Victims of severe head injuries in Australia are being treated using highly sophisticated customized bone replacements from 3D printers. Australian researchers, who are working with neurosurgeons, say the system is much quicker and cheaper than current manufacturing techniques.

Victims of head trauma often have part of their skull removed. Standard replacement pieces for the skull often involve the use of titanium, and implants can take weeks to make and cost thousands of dollars.

Biomedical researchers at the University of Sydney are testing a new type of bone replacement using 3 dimensional printers.

Dr. Philip Boughton has pioneered the technique, and said it could help patients with serious injuries.

“It can be anything from motor bike accidents situation through to one of our first patients unfortunately walked into a propeller. It's very difficult to salvage skull bone, particularly when the trauma injury is so severe,” he said.

Using a patient's CT scans, 3D printers produce a template of the missing piece of skull.

A customized mould is then created using a material called bone cement.
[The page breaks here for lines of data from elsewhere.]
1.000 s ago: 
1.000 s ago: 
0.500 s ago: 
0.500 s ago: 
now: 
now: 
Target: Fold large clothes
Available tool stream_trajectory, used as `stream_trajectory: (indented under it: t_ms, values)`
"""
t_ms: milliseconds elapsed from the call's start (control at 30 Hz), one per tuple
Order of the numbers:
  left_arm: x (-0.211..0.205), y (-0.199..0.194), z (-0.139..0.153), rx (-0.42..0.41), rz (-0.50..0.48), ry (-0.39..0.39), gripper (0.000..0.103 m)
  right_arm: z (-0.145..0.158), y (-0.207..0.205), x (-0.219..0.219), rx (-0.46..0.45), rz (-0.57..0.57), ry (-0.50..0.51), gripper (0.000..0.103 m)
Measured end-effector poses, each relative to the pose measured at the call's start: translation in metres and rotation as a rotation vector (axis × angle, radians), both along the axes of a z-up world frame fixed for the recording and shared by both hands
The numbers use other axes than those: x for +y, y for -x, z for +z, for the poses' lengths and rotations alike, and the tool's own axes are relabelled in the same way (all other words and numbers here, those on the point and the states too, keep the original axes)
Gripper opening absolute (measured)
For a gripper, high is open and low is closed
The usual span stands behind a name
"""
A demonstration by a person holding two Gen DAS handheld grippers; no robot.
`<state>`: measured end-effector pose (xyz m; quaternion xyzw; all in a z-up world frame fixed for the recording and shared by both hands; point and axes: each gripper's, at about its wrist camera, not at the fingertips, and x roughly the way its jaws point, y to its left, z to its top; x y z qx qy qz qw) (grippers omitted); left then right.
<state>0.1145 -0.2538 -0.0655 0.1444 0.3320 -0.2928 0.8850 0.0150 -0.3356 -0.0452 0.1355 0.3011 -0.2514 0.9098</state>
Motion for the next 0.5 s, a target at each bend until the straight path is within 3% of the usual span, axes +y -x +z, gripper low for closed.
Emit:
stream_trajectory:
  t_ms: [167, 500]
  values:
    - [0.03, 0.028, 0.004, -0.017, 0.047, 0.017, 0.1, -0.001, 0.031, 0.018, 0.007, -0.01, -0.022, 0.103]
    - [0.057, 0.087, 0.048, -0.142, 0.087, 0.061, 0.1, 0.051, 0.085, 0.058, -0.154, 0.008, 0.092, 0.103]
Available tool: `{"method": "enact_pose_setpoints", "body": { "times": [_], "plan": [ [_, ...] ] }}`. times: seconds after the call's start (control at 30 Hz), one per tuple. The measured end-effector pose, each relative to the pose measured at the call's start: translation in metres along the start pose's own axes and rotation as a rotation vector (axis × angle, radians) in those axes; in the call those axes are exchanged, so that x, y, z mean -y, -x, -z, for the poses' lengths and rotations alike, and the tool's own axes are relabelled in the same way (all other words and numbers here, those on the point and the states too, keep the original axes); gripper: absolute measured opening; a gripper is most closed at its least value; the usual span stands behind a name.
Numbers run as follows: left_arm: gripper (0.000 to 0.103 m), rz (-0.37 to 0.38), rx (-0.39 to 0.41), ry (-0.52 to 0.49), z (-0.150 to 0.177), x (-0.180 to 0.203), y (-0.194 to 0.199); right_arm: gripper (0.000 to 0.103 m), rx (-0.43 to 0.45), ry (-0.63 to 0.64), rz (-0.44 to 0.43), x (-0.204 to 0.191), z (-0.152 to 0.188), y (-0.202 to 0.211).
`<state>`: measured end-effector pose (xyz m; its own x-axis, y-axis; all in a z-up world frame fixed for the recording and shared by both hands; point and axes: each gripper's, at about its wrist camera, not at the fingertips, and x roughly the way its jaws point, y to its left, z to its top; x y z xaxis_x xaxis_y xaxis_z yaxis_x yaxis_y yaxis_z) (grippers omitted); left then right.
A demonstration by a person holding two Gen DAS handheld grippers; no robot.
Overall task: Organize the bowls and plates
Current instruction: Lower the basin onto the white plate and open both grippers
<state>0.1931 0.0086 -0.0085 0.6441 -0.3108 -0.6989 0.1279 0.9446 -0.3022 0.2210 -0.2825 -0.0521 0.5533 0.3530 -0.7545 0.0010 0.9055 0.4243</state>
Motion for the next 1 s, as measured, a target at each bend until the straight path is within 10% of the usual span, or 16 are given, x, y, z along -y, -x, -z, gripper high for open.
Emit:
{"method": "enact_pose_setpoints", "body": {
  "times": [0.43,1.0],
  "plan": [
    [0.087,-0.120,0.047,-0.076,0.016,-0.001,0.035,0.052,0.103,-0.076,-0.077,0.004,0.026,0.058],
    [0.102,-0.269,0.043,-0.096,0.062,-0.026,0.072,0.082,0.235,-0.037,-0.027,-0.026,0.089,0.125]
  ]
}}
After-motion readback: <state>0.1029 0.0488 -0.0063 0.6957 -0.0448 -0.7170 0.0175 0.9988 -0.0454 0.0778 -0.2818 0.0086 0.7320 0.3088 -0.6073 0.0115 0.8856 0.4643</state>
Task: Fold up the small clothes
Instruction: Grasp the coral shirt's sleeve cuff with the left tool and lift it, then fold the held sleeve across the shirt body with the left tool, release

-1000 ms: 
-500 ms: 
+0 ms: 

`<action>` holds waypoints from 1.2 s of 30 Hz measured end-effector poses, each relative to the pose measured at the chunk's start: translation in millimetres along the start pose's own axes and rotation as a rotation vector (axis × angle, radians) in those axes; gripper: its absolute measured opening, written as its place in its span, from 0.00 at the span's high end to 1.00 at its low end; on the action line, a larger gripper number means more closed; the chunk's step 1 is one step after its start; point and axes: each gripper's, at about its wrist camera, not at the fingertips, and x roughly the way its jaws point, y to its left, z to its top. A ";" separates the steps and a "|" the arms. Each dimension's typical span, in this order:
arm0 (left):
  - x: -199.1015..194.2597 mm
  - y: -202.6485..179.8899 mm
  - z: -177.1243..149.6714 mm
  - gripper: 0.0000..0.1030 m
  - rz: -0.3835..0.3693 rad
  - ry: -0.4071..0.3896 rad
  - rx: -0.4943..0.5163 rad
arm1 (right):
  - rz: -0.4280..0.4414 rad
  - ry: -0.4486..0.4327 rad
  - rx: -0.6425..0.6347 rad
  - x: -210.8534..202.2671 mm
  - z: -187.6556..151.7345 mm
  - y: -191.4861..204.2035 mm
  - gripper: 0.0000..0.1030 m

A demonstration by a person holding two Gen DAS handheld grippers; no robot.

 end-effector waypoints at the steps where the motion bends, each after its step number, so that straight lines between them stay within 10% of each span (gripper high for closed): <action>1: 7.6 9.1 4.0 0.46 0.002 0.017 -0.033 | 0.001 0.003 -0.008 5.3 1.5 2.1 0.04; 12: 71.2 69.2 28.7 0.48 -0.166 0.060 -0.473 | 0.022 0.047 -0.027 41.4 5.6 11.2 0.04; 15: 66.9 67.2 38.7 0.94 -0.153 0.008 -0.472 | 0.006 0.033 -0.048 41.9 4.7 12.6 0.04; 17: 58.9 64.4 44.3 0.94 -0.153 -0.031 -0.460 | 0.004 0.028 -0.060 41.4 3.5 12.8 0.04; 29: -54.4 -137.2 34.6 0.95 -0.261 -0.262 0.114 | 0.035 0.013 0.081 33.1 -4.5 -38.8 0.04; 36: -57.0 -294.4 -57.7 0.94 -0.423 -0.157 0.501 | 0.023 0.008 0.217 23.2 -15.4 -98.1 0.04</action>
It costs a few hundred dollars and is ready within days.

Researcher Jeremy Kwarcinski said the implant was a perfect fit.

“We used this 3D image to determine exactly the shape and size of the missing segment of bone and so we've treated patients with injuries from sizes of about a twenty cent piece to missing about 40 per cent of the skull,” he said.

The Sydney team believes there is potential for the 3D printing method to produce nose and cheek implants, as well as collar bones and other parts of the body that could aid the recovery of accident and trauma victims in Australia and beyond.